Le riflessioni dei cronisti del Bullone su questi giorni di dolore e sull’incognita del dopo Coronavirus. Che cosa ci lascerà? Anche il modo di vivere la città cambierà. Meno smog, più spazi aperti, verde e case basse. Prepariamoci alla sfida
Di Sarah Kamsu
Tornare a casa dopo una giornata di sali e scendi metropolitani, infilarsi le ciabatte, farsi la doccia, preparare il thè, dare da mangiare al cane.
Doveri e piaceri.
Condivisi e da soli.
Noi siamo la casa, perché casa non è l’abitazione, sono le persone che vi abitano. Sono gli animali, le piante, i nostri affetti, i nostri ricordi, sia che tu viva in una capanna, o in un grattacielo.
L’essenza della casa sono le persone, sia che tu debba tirare la cinghia tra bollette e affitto, sia che ti possa comprare tutto ciò che vuoi.
La casa siamo noi e gli altri.
Mi immagino case alternate da musica e silenzi, ascolto e condivisione, dialoghi e discussioni. Mi immagino case in cui figli e genitori, partner e partner si riconoscono tutti sullo stesso livello. In cui i membri cercano l’armonia all’interno di quello spazio.
Mi immagino di poter entrare nella casa delle persone, sempre con rispetto, con il giusto riguardo. E allo stesso modo di lasciare la mia casa un po’ più aperta. Mi immagino persone che si preoccupano non solo della loro casa, ma anche di quella degli altri, persone capaci di interessarsi dei loro vicini, di chi sta loro intorno. Capaci di salutare, di chiacchierare con i propri fratelli.
Poi per un attimo, immagino anche case senza amore, fredde, grette, tiepide, un po’ come le persone che le abitano. Perché la casa rappresenta esattamente quello che siamo noi, il tipo di ospitalità che richiama gli altri rispecchia quello che noi siamo dentro.
Possiamo avere la casa più grande e sfarzosa del mondo, ma senza amore tra le persone non si costruisce nulla. Immagino case in cui la priorità è la famiglia e il benessere di ogni componente, case in cui si comunica, ci si riunisce, si affrontano i problemi insieme, ci si sostiene. Mi immagino case come nidi che ci permetteranno, un giorno, di volare là fuori, nidi in cui possiamo tornare e sentire di nuovo il calore che a volte manca quando siamo lontani. Immagino case come scuole, radici dove si imparano i valori della vita. Case dove si sperimenta sulla propria pelle cosa significa vivere insieme agli altri. Case come micro-comunità in cui tutto è possibile.
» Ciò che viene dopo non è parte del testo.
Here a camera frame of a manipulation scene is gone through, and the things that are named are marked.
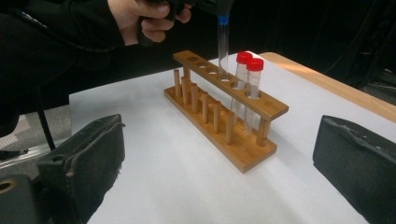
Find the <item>hand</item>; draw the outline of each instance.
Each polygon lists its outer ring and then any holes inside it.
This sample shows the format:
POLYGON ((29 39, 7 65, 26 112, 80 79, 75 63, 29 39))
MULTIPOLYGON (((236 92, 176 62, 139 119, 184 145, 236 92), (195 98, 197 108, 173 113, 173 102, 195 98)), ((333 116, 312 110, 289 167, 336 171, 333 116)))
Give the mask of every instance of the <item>hand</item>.
MULTIPOLYGON (((143 34, 153 42, 162 42, 165 31, 170 30, 174 23, 165 19, 169 13, 167 2, 151 4, 145 0, 107 0, 111 13, 119 26, 125 46, 137 44, 137 28, 139 17, 142 21, 143 34)), ((176 19, 185 23, 190 20, 191 6, 186 5, 176 19)))

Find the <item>white tabletop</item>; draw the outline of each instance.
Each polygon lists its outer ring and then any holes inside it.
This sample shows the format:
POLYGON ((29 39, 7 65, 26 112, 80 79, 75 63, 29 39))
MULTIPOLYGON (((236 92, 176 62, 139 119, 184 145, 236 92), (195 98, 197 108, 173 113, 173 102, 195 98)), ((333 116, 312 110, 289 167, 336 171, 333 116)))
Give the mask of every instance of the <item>white tabletop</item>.
MULTIPOLYGON (((225 93, 191 79, 229 106, 225 93)), ((165 98, 173 82, 166 71, 70 95, 73 133, 112 114, 126 125, 119 178, 90 223, 366 223, 313 166, 318 126, 334 116, 396 142, 394 122, 265 61, 261 90, 290 110, 271 125, 276 154, 241 174, 165 98)))

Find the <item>wooden test tube rack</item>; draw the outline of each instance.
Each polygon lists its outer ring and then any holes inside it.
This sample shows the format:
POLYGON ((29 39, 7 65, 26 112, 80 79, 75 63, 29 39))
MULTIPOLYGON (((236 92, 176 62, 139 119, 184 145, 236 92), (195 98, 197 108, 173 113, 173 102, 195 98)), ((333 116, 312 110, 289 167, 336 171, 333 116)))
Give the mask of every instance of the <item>wooden test tube rack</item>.
POLYGON ((253 168, 276 152, 276 144, 267 138, 271 121, 288 112, 289 107, 260 91, 259 99, 246 97, 246 90, 233 88, 235 77, 229 81, 218 79, 218 67, 185 50, 174 54, 183 64, 184 76, 175 70, 175 86, 164 90, 165 96, 221 151, 242 173, 253 168), (259 130, 245 131, 244 121, 218 100, 191 82, 191 71, 229 94, 261 117, 259 130))

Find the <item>red cap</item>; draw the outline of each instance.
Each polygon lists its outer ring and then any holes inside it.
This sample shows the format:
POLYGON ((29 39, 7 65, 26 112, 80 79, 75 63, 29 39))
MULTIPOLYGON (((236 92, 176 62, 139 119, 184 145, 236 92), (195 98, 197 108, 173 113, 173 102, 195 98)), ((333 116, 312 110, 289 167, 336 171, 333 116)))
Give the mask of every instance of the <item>red cap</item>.
POLYGON ((236 61, 238 63, 242 63, 242 64, 247 64, 248 60, 253 58, 253 55, 249 52, 238 52, 238 55, 236 56, 236 61))
POLYGON ((260 58, 252 58, 247 61, 247 70, 259 72, 264 69, 264 60, 260 58))

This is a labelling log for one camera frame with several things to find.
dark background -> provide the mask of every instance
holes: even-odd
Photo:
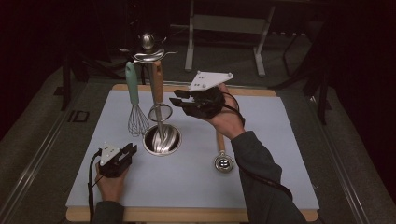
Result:
[[[0,3],[0,138],[29,104],[45,79],[62,65],[73,43],[93,58],[105,59],[120,46],[128,48],[131,15],[128,1],[17,1]],[[169,21],[187,24],[188,1],[173,0]],[[209,7],[221,13],[227,7]],[[359,1],[331,17],[321,39],[333,68],[331,85],[355,124],[377,171],[396,200],[396,45],[395,5]],[[290,29],[288,9],[280,9],[271,27]]]

wooden table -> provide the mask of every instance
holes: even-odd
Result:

Sono tanti i consigli che darei.
Sicuramente uno è imparare a fare le cose insieme, a trasmettere ai figli qualcosa, a cucinare, a chiedere loro di aiutarci a fare le faccende di casa.
Mi immagino case piene di gioia, ma anche le emozioni sono molteplici e possono farle mutare in luoghi di urla di sofferenza. Può capitare di scontrarsi e quando questo accade, immagino che le persone non dormano con la rabbia nel cuore, ma il giorno dopo facciano la pace e se non riescono, siano capaci di sedersi intorno a un tavolo e parlarne.
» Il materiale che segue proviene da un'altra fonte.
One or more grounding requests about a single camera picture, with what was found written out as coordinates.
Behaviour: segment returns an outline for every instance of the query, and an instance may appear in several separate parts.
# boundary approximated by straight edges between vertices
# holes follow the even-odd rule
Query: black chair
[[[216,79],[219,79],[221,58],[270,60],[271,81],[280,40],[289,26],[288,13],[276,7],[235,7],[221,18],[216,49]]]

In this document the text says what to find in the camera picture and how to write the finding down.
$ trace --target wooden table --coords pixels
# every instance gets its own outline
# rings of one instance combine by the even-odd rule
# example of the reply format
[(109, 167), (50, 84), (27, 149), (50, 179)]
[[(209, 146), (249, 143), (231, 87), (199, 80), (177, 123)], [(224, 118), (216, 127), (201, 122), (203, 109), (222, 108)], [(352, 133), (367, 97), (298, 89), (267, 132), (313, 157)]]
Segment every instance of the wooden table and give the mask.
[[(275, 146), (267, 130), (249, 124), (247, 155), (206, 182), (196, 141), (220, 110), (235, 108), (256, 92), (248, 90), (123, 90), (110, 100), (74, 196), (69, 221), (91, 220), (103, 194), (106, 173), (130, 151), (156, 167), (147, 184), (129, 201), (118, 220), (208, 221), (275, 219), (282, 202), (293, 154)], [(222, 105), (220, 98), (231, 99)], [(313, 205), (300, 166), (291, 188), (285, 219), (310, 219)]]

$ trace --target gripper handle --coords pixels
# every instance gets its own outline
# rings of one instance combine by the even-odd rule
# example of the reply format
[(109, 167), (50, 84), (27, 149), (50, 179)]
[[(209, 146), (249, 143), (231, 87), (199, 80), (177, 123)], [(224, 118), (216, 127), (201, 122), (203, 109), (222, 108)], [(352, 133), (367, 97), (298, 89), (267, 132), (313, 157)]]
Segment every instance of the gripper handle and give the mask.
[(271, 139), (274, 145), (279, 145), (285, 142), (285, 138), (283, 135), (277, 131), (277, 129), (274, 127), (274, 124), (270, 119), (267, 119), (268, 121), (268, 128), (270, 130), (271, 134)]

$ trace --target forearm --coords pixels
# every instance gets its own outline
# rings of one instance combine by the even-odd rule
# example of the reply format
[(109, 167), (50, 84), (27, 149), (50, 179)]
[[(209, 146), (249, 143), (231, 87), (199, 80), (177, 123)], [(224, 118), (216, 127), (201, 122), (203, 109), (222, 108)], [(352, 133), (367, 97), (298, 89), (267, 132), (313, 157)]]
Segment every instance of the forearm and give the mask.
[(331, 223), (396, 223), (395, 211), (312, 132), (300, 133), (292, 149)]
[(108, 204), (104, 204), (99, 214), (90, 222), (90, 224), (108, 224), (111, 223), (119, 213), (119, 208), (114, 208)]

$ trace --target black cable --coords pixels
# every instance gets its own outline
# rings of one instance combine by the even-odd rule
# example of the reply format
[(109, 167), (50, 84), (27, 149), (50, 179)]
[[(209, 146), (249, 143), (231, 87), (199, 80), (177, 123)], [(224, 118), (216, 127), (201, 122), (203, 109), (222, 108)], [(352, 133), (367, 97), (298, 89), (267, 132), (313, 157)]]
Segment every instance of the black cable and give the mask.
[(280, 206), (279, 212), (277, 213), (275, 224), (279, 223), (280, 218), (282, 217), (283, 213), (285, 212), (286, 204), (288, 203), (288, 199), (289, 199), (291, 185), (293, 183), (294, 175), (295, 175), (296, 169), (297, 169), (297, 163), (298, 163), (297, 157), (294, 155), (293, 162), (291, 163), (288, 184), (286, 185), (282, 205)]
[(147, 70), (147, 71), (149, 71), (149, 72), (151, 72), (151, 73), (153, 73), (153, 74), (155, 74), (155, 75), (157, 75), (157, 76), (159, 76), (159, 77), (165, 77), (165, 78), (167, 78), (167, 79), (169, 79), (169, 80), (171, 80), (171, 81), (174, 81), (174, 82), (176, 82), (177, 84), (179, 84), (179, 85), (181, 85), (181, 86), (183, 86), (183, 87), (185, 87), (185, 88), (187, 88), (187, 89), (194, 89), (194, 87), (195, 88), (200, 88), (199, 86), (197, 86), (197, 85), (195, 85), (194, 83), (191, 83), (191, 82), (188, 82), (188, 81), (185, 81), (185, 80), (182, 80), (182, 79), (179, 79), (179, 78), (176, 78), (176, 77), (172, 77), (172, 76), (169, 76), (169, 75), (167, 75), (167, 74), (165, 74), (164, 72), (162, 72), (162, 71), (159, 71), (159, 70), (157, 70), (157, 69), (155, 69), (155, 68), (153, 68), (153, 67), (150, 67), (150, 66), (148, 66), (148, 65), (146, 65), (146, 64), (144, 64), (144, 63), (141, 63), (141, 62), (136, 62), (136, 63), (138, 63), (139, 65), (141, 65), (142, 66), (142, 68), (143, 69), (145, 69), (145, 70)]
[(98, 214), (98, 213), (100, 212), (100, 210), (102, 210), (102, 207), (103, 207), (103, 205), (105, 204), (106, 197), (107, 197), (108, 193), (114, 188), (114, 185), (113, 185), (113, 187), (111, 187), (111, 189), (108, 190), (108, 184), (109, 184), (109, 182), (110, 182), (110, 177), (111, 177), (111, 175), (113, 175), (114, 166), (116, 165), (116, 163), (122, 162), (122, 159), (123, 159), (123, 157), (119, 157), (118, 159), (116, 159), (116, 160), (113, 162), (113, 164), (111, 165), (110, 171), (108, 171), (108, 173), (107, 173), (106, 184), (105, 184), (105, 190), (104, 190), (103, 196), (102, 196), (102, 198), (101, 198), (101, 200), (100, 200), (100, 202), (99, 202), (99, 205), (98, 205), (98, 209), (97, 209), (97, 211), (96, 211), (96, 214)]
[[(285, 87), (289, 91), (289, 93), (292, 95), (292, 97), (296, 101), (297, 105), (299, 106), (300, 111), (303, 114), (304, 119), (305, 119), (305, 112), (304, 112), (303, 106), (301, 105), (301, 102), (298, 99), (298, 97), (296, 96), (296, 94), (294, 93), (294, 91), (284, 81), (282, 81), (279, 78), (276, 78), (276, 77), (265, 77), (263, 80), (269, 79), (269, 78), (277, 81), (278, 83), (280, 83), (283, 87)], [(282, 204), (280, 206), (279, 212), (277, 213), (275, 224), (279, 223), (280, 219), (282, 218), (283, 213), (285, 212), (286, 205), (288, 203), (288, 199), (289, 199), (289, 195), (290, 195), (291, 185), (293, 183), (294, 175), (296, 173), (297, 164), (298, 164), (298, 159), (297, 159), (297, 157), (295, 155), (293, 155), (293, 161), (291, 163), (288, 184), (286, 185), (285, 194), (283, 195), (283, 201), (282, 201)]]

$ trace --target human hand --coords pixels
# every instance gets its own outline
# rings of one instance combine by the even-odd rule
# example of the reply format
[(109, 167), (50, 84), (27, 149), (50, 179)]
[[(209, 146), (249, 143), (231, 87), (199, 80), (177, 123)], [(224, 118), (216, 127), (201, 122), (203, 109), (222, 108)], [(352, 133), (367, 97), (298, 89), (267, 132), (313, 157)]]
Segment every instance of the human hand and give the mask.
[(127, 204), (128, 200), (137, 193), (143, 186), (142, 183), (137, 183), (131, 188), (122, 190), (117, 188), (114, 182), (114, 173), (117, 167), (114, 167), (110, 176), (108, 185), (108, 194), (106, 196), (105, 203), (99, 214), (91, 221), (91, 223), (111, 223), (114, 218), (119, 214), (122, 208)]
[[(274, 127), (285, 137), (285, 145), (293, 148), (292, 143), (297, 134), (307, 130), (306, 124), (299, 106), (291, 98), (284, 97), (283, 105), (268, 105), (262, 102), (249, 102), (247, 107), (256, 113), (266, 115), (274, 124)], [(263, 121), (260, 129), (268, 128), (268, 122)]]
Ma immagino anche situazioni in cui la famiglia è divisa e una persona è costretta ad alternarsi in case diverse: questo può portare sofferenza, credo che per un bambino l’importante sia riuscire a vedere i propri genitori come figure di riferimento forti. E sia necessario parlare della difficoltà di vivere in case diverse.
Una persona ha bisogno di una casa, ma anche di spazio per guardarsi dentro.
Non esiste una casa migliore di quella dentro di noi. E più riusciremo a decorare la nostra interiorità di qualità positive, più riusciremo ad abitare meglio con gli altri.
Immagino case in cui si instaurano rapporti di intimità e dove si può dire di tutto, dove non esistono maschere, dove ci si sostiene l’un l’altro parlando di argomenti seri e meno seri. Mi immagino case in cui esiste una sorta di patto familiare dove nulla viene imposto, ma tutto viene deciso dai suoi membri e a cui i membri decidono liberamente di sottostare.
La casa la costruiamo noi, giorno dopo giorno, e più costruiremo castelli, più costruiremo re e regine.
Perché una casa si compra, ma poi bisogna costruirla insieme.